*** Given information ***

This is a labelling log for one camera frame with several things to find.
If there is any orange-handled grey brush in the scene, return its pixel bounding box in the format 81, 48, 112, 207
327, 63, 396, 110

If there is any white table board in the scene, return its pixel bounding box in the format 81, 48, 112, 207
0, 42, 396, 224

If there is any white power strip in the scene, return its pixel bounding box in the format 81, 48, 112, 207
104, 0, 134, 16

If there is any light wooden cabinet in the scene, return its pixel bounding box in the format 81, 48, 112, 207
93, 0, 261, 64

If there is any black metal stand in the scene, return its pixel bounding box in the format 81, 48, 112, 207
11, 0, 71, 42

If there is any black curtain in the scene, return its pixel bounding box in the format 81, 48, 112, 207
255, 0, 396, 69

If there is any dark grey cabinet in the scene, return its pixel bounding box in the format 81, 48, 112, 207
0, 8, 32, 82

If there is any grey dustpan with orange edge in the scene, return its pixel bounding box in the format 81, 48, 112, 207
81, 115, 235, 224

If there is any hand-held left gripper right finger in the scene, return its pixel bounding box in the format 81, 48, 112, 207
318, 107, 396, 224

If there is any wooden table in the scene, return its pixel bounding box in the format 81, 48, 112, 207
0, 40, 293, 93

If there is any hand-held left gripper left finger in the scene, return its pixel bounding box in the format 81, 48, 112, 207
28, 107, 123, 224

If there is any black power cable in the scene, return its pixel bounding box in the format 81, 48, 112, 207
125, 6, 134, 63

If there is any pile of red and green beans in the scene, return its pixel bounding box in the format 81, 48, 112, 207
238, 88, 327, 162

*** End of Given information ***
*** Given information ***

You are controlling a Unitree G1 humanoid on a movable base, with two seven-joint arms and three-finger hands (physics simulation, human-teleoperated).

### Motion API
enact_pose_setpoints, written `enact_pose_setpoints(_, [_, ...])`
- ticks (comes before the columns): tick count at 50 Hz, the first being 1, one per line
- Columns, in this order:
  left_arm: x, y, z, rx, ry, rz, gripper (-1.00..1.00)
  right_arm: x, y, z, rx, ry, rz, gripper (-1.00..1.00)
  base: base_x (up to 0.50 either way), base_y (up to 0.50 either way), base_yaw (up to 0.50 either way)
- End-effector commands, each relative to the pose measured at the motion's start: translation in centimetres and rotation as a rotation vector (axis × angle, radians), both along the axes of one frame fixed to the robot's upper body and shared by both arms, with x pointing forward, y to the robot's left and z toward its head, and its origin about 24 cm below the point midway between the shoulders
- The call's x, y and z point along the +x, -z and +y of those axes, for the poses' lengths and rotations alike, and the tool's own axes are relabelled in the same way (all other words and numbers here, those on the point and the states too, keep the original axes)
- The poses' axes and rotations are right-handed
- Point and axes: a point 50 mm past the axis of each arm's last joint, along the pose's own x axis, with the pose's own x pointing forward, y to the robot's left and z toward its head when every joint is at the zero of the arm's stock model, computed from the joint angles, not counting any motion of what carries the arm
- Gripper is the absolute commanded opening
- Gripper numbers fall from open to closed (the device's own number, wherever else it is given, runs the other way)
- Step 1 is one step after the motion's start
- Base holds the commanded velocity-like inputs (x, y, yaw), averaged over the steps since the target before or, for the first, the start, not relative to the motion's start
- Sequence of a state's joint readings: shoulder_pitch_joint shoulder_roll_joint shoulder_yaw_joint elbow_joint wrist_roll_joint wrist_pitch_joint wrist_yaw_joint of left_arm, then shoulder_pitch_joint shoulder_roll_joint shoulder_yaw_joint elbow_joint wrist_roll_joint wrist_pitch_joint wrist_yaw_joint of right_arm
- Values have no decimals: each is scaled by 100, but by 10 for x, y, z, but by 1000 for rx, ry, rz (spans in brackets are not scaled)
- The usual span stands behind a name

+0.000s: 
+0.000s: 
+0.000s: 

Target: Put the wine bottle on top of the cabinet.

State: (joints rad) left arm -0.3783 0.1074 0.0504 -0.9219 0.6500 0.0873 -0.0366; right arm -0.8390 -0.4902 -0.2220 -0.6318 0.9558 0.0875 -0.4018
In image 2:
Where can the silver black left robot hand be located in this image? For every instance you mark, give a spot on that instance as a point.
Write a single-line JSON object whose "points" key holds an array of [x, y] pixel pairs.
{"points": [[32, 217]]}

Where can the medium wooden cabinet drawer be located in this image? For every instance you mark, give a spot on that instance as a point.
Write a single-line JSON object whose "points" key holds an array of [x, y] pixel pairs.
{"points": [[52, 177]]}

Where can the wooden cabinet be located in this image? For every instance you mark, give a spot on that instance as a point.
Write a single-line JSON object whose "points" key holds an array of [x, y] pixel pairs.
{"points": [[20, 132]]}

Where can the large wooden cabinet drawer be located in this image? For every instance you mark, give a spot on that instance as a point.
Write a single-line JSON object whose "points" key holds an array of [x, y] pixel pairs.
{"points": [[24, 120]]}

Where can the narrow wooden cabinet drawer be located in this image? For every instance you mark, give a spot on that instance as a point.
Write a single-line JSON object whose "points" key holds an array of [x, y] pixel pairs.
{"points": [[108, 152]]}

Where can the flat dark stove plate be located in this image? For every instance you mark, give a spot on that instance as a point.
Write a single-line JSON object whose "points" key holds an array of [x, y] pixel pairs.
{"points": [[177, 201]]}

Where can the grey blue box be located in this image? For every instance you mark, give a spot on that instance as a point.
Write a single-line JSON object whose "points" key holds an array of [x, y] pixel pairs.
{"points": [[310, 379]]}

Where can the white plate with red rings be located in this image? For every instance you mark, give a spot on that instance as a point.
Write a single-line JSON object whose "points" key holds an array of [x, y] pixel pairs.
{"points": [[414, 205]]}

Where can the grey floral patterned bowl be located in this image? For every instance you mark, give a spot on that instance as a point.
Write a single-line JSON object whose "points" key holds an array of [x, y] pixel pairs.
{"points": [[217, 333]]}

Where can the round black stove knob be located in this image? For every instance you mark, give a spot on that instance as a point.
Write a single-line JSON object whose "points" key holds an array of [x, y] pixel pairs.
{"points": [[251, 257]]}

*** End of Given information ***
*** Given information ***

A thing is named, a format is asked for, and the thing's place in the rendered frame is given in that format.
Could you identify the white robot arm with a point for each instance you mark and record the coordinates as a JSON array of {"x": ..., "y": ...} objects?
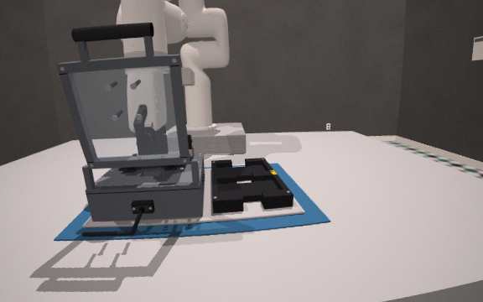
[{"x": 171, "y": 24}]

*** End of Given information ***

(Problem details): Work out how many lines in this data contain "frame". Only that number should be given.

(Response below): 3